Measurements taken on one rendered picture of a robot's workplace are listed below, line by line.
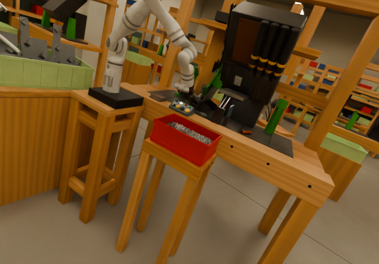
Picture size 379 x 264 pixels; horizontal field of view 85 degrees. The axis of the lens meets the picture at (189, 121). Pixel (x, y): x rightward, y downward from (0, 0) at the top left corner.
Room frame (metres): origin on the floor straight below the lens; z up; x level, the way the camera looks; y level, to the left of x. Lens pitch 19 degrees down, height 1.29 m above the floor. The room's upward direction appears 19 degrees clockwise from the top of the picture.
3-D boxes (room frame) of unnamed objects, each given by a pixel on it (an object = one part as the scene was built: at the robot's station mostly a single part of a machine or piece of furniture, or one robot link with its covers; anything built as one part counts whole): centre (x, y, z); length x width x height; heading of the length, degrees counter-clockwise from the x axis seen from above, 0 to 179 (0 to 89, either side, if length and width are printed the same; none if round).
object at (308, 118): (8.11, -2.90, 1.12); 3.01 x 0.54 x 2.24; 62
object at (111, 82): (1.25, 0.54, 0.99); 0.09 x 0.09 x 0.17; 65
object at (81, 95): (1.25, 0.53, 0.83); 0.32 x 0.32 x 0.04; 68
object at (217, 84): (1.50, -0.11, 1.17); 0.13 x 0.12 x 0.20; 70
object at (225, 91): (1.41, -0.24, 1.11); 0.39 x 0.16 x 0.03; 160
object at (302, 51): (1.78, -0.29, 1.52); 0.90 x 0.25 x 0.04; 70
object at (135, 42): (7.52, 2.34, 1.13); 2.48 x 0.54 x 2.27; 62
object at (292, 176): (1.27, -0.11, 0.82); 1.50 x 0.14 x 0.15; 70
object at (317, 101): (1.88, -0.33, 1.23); 1.30 x 0.05 x 0.09; 70

What to work on: Write out again, exactly, the lines from the start of the listing up to the line containing "object at (292, 176): (1.27, -0.11, 0.82);", with both ends and without pictures.

Task response:
Measurements taken on one rendered picture of a robot's workplace are listed below, line by line.
Picture size 379 x 264 pixels; horizontal field of view 85 degrees. The axis of the lens meets the picture at (189, 121). Pixel (x, y): x rightward, y downward from (0, 0) at the top left corner.
Room frame (metres): origin on the floor straight below the lens; z up; x level, the way the camera looks; y level, to the left of x. Lens pitch 19 degrees down, height 1.29 m above the floor. The room's upward direction appears 19 degrees clockwise from the top of the picture.
3-D boxes (room frame) of unnamed objects, each given by a pixel on it (an object = one part as the scene was built: at the robot's station mostly a single part of a machine or piece of furniture, or one robot link with its covers; anything built as one part counts whole): centre (x, y, z); length x width x height; heading of the length, degrees counter-clockwise from the x axis seen from above, 0 to 179 (0 to 89, either side, if length and width are printed the same; none if round).
object at (308, 118): (8.11, -2.90, 1.12); 3.01 x 0.54 x 2.24; 62
object at (111, 82): (1.25, 0.54, 0.99); 0.09 x 0.09 x 0.17; 65
object at (81, 95): (1.25, 0.53, 0.83); 0.32 x 0.32 x 0.04; 68
object at (217, 84): (1.50, -0.11, 1.17); 0.13 x 0.12 x 0.20; 70
object at (225, 91): (1.41, -0.24, 1.11); 0.39 x 0.16 x 0.03; 160
object at (302, 51): (1.78, -0.29, 1.52); 0.90 x 0.25 x 0.04; 70
object at (135, 42): (7.52, 2.34, 1.13); 2.48 x 0.54 x 2.27; 62
object at (292, 176): (1.27, -0.11, 0.82); 1.50 x 0.14 x 0.15; 70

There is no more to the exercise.